Assignment – Find the word "black" in the listing below, then return every line it appears in.

Dataset excerpts –
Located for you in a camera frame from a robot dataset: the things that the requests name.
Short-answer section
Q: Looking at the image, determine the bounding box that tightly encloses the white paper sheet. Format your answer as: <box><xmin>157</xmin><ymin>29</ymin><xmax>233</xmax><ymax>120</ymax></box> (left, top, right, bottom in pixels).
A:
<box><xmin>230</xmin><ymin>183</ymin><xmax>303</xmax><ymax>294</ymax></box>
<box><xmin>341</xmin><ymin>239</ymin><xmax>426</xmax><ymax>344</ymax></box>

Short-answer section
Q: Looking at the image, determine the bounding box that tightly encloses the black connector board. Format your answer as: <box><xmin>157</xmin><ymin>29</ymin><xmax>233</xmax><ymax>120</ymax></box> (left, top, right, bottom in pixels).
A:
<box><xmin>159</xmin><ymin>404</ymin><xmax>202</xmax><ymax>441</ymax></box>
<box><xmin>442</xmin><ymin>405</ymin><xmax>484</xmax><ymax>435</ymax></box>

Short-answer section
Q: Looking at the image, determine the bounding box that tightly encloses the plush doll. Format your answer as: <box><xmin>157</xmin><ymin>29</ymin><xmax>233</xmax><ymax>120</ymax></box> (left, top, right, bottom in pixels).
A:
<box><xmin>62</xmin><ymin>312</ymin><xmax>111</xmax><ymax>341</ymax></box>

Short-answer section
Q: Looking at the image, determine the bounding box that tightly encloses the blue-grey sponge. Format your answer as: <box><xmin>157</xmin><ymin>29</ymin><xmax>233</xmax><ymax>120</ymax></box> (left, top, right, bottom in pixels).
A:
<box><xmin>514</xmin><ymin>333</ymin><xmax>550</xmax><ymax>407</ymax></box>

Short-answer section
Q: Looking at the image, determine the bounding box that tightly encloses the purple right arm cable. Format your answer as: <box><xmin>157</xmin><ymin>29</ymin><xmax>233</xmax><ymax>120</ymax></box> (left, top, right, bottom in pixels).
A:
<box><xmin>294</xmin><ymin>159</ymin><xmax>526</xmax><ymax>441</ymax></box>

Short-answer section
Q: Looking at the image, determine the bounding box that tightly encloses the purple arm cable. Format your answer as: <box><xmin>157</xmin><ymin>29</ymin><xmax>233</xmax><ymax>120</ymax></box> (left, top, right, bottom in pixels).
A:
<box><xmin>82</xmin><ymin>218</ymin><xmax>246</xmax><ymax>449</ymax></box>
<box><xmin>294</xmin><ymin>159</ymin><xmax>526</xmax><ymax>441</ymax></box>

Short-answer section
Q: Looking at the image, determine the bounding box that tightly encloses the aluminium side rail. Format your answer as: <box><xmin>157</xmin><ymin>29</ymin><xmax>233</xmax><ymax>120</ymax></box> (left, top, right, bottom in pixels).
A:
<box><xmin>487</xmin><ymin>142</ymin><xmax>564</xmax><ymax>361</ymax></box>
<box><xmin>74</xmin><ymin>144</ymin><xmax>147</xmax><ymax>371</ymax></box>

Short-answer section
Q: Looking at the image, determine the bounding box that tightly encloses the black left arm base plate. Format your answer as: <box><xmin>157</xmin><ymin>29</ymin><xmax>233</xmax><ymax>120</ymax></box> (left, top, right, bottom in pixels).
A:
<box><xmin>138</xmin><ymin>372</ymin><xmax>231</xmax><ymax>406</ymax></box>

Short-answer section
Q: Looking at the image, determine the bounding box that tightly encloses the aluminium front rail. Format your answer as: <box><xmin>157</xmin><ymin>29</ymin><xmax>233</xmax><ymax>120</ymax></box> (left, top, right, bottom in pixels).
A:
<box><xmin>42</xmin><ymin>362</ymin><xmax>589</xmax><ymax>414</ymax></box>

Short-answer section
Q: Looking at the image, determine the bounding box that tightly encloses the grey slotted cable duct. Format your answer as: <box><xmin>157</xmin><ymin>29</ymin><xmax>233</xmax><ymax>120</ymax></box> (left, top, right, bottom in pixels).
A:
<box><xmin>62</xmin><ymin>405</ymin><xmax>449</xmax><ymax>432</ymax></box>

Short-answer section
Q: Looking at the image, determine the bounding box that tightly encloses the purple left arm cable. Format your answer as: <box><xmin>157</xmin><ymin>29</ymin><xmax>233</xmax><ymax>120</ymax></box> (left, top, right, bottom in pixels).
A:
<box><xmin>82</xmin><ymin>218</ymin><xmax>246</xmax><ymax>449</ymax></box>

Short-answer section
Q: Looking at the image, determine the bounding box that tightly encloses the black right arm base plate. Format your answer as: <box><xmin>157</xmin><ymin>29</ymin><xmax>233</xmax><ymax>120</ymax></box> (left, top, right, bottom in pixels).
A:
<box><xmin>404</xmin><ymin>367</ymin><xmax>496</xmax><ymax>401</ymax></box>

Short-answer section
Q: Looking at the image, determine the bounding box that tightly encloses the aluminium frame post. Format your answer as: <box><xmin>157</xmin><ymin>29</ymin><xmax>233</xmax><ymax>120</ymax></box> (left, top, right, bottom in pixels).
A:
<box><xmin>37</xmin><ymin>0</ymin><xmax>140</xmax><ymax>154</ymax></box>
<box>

Finished exercise –
Q: Looking at the image, determine the bounding box that tightly encloses the black connector board. Format your answer as: <box><xmin>157</xmin><ymin>29</ymin><xmax>233</xmax><ymax>120</ymax></box> (left, top, right, bottom in pixels).
Q: Looking at the image, determine the bounding box that tightly encloses the black left arm base plate. Format your answer as: <box><xmin>157</xmin><ymin>29</ymin><xmax>233</xmax><ymax>120</ymax></box> (left, top, right, bottom in pixels).
Q: Looking at the image, determine the bounding box that tightly encloses the black right arm base plate. Format your answer as: <box><xmin>157</xmin><ymin>29</ymin><xmax>233</xmax><ymax>120</ymax></box> (left, top, right, bottom in pixels).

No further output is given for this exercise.